Эжен поднял письмо. Сперва он шагнул было к почтовому ящику, но тотчас же остановился. Эта странная встреча так взволновала его, он был так потрясен ужасом, смешанным с пронзительной жалостью, что, не размышляя, почти непроизвольно сорвал с конверта печать. Ему показалось отвратительным, немыслимым пройти мимо этой тайны, не попытавшись любым путем проникнуть в нее. Женщина несомненно была на краю смерти. От голода или от болезни? Во всяком случае — от нищеты. Распечатав письмо, Эжен посмотрел на конверт; там стояло: «Господину барону***». Вот что было написано:

«Прочтите это письмо, сударь, и умоляю вас, не откажите мне. Лишь вы, вы один можете меня спасти. Отнеситесь с доверием к моим словам, спасите меня, и вам воздастся, это вам принесет счастье. Я была тяжело больна и лишилась остатка сил и мужества. В августе я снова начну работать в магазине. Мне пришлось оставить свои вещи в прежней комнате, а на этой неделе я, наверно, останусь совсем без крова. Я так боюсь умереть с голоду, что сегодня утром решила утопиться, — ведь я почти сутки ничего не ела. По, вспомнив о вас, я вновь начала надеяться. Не правда ли, я не ошиблась? Сударь, на коленях умоляю вас, как ни мала будет ваша помощь, она даст мне возможность просуществовать еще несколько дней. А я боюсь смерти, и мне всего двадцать три года. Если меня немного поддержат, я, быть может, смогу дотянуть до первого числа. Если бы я знала слова, которые вызовут в вас жалость, — я бы их сказала, но мне ничего не приходит на ум. Мне остается только плакать от сознания своего бессилия и от страха, что вы обойдетесь с письмом так, как обходятся с подобными письмами все, кто слишком часто их получает: вы разорвете его, не думая о бедной женщине, которая считает часы и минуты в надежде, что вам покажется непомерной жестокостью оставить ее в неведении. Я уверена, что боязнь расстаться с луидором, который так мало для вас значит, не может вас остановить; что стоит вам, право, завернуть вашу милостыню в бумагу и написать на конверте: «Мадмуазель Бертен, улица Эперон». Я переменила фамилию — фамилию, которую носила моя мать, — с тех пор как начала работать в магазине. Когда будете выходить из дому, отправьте письмо с рассыльным. Я подожду среды или четверга и буду горячо молиться, чтобы бог сделал вас милосердным.

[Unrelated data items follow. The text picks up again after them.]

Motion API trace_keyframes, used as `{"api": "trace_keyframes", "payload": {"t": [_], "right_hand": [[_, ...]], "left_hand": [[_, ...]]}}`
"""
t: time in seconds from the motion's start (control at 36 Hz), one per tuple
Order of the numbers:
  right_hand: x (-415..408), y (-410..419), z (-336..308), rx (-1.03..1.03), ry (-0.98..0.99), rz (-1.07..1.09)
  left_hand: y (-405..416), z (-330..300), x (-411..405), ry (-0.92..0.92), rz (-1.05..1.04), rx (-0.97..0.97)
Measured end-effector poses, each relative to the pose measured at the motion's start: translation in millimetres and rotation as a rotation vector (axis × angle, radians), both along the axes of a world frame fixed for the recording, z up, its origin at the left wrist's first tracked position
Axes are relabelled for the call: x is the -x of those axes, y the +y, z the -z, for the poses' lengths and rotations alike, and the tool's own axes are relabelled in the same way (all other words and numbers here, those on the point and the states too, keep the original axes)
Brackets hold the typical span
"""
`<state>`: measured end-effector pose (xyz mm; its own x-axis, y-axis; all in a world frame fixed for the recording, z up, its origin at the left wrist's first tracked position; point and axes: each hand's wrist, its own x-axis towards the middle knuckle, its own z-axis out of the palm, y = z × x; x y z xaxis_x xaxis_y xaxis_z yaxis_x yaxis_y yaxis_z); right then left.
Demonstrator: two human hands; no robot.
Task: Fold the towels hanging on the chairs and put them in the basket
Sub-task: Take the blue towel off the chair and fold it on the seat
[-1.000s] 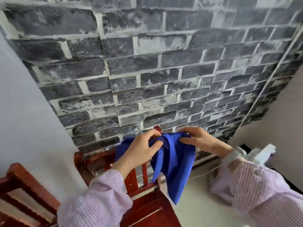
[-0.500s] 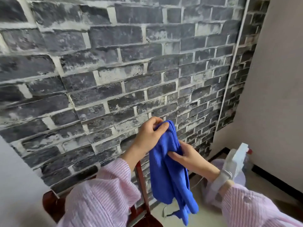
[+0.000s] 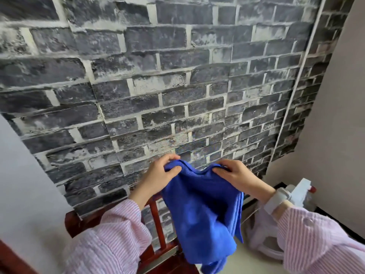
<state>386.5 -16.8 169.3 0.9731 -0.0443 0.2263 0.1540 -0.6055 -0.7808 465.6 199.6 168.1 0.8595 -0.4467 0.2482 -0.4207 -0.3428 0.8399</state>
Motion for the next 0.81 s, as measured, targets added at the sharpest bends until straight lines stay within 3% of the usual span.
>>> {"api": "trace_keyframes", "payload": {"t": [0.11, 0.19, 0.28, 0.36, 0.47, 0.61, 0.81], "right_hand": [[-4.4, 9.3, -9.5, 0.023, -0.064, -0.048], [-5.6, 15.9, -10.6, 0.056, -0.043, -0.057], [-3.7, 11.5, -9.4, 0.065, -0.042, -0.033], [0.2, -2.8, 2.1, 0.19, 0.016, -0.007], [4.8, -30.5, 54.1, 0.288, 0.187, 0.219], [28.3, -39.5, 119.6, 0.01, 0.335, 0.498], [64.2, 11.3, 203.0, -0.198, 0.56, 0.192]], "left_hand": [[0.1, 3.8, 12.3, 0.156, 0.172, -0.074], [-5.5, 10.3, 17.9, 0.154, 0.197, -0.148], [-10.3, 10.3, 18.9, 0.141, 0.119, -0.043], [-12.6, 3.2, 18.8, 0.242, 0.106, 0.13], [-28.1, 6.9, 15.7, 0.288, 0.1, 0.099], [-38.1, 29.3, 19.7, 0.302, -0.08, 0.061], [-38.9, 59.4, 40.0, 0.303, -0.196, 0.031]]}}
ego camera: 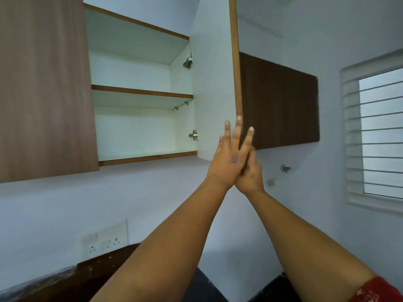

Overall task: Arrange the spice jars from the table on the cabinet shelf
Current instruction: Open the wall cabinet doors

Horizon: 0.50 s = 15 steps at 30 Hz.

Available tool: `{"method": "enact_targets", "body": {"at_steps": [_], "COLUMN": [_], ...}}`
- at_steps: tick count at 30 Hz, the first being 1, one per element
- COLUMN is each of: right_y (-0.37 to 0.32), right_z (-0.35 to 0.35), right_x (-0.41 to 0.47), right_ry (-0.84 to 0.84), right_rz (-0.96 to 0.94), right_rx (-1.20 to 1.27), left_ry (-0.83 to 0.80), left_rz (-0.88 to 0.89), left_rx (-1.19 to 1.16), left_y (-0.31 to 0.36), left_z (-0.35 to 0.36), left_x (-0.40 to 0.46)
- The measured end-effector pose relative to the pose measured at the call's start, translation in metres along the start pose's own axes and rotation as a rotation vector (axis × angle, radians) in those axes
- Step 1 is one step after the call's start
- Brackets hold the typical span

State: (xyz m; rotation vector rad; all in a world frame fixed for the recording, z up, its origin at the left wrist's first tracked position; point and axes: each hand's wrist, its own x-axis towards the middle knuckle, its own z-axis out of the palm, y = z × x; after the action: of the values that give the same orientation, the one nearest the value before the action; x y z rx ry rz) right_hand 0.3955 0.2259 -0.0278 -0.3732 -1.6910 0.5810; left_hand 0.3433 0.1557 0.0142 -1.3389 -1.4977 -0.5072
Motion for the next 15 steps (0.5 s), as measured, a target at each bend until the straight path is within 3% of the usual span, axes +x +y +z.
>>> {"method": "enact_targets", "body": {"at_steps": [4,12,15], "right_y": [0.028,0.089,0.105], "right_z": [-0.034,-0.072,-0.083], "right_x": [0.014,0.041,0.05], "right_ry": [0.041,0.132,0.113], "right_rz": [0.025,0.127,0.16], "right_rx": [-0.035,-0.065,-0.107], "left_ry": [-0.068,-0.215,-0.141], "left_rz": [-0.109,-0.139,-0.183], "left_rx": [-0.288,-0.458,-0.585], "left_y": [0.034,0.075,0.089], "left_z": [0.021,0.078,0.095], "left_x": [0.019,0.046,0.052]}}
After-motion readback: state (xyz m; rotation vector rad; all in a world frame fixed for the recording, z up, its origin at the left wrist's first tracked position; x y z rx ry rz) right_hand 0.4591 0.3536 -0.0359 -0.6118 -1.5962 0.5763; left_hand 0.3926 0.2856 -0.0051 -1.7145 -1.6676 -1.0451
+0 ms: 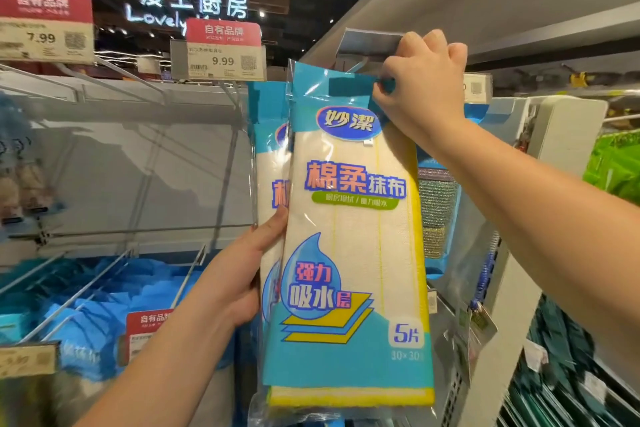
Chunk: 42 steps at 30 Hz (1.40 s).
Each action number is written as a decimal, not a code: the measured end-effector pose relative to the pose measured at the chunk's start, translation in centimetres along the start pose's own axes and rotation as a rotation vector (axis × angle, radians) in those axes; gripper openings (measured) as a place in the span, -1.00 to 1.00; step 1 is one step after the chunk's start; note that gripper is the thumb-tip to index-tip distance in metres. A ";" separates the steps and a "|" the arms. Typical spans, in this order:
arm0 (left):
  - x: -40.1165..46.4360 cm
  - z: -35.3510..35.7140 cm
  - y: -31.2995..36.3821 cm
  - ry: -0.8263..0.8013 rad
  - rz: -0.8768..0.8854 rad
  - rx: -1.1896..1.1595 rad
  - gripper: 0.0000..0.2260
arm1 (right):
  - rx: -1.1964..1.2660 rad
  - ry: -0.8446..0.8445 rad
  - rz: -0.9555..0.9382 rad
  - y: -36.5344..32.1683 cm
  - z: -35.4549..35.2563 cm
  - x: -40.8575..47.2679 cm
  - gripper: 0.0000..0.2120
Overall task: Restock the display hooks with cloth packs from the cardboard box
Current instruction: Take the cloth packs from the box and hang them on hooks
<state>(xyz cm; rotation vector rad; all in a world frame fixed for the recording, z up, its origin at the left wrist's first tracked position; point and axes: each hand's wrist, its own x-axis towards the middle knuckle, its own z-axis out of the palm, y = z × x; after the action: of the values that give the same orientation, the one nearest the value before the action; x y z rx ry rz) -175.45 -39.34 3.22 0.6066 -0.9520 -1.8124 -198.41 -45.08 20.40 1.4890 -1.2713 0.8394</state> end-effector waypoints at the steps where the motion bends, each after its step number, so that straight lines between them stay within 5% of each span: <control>1: 0.0 0.1 0.1 -0.002 -0.005 0.000 -0.49 | -0.014 -0.008 0.003 0.0 0.1 0.0 -0.69; 21: 0.9 0.6 1.6 0.099 -0.114 -0.010 -0.55 | -0.104 -0.042 0.094 -0.7 1.6 0.5 -0.73; 42: 3.0 -1.8 1.2 0.160 0.043 0.182 -0.56 | -0.185 -0.184 0.139 -1.6 2.1 0.1 -0.73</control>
<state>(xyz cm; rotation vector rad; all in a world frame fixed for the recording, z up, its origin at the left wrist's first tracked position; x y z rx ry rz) -174.69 -42.96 3.15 0.8253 -1.0193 -1.6243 -196.98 -47.11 19.50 1.3650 -1.5602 0.6646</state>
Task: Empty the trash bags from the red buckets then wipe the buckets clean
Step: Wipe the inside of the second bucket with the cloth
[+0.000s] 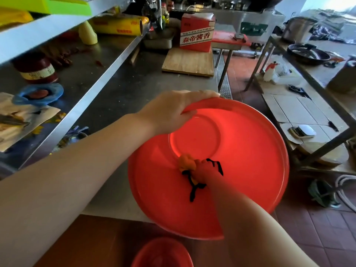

Мне пришло в голову, что вы можете не поверить в такую нищету; но если бы вы меня увидели, то убедились бы.

Ружет».

Если Эжен был тронут началом письма, то можно представить себе его удивление, когда он увидел подпись. Значит, ту самую девушку, которая так безрассудно промотала свои деньги и придумала нелепый ужин, известный ему по рассказу мадмуазель Пенсон, несчастные обстоятельства довели теперь до подобных мучений, до подобных просьб! Такое неблагоразумие, такое сумасбродство представлялось Эжену каким-то невероятным сном. Но сомнений быть не могло, подпись говорила сама за себя. И мадмуазель Пенсон на вечеринке упоминала о том, что ее подруга Ружет приняла теперь псевдоним мадмуазель Бертен. Как могло случиться, что она оказалась вдруг покинутой, без помощи, без хлеба, почти без пристанища? Где были ее вчерашние подруги в те минуты, когда она, быть может, погибала на чердаке этого дома? И что это за дом, где можно так умереть?

Но на догадки не было времени; чтобы помочь, надо было прежде всего спасти ее от голода.